What you should do: What lines in the material hold the string "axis"? Return every one of them.

Available data:

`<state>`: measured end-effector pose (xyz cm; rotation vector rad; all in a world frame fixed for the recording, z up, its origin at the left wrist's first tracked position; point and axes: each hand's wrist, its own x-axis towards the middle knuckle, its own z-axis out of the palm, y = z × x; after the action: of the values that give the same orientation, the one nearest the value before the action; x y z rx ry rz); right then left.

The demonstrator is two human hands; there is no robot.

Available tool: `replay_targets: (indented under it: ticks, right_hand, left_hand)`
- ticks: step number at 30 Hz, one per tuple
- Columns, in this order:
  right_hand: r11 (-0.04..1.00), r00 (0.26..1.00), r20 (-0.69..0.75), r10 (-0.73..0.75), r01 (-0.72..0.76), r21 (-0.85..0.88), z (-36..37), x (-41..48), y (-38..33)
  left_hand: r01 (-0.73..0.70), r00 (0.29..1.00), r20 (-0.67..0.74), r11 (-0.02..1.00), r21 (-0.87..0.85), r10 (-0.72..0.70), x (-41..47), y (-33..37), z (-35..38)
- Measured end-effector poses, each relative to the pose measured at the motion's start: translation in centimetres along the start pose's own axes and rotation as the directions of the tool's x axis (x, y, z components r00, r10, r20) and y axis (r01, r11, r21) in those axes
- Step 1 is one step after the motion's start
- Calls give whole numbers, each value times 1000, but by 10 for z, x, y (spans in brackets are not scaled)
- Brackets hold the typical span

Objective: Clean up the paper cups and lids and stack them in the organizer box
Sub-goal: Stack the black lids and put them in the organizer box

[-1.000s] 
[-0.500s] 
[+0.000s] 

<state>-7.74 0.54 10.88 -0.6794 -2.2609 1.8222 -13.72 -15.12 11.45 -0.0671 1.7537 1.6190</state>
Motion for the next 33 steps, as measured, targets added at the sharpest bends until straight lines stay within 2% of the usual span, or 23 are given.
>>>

Expected answer:
`<state>`: measured end-effector pose (xyz cm; rotation vector rad; all in a world frame fixed for the recording, z up, its origin at the left wrist's first tracked position; point and axes: each hand's wrist, its own x-axis towards the middle knuckle, its own z-axis out of the palm, y = z × x; after the action: of the values that give the same orientation, the one nearest the value before the action; x y z rx ry rz); right then left.
- Measured end-effector poses, each relative to the pose measured at the motion's start: translation in centimetres along the start pose's own axes and rotation as the directions of the tool's x axis (x, y, z components r00, r10, r20) and y axis (r01, r11, r21) in those axes

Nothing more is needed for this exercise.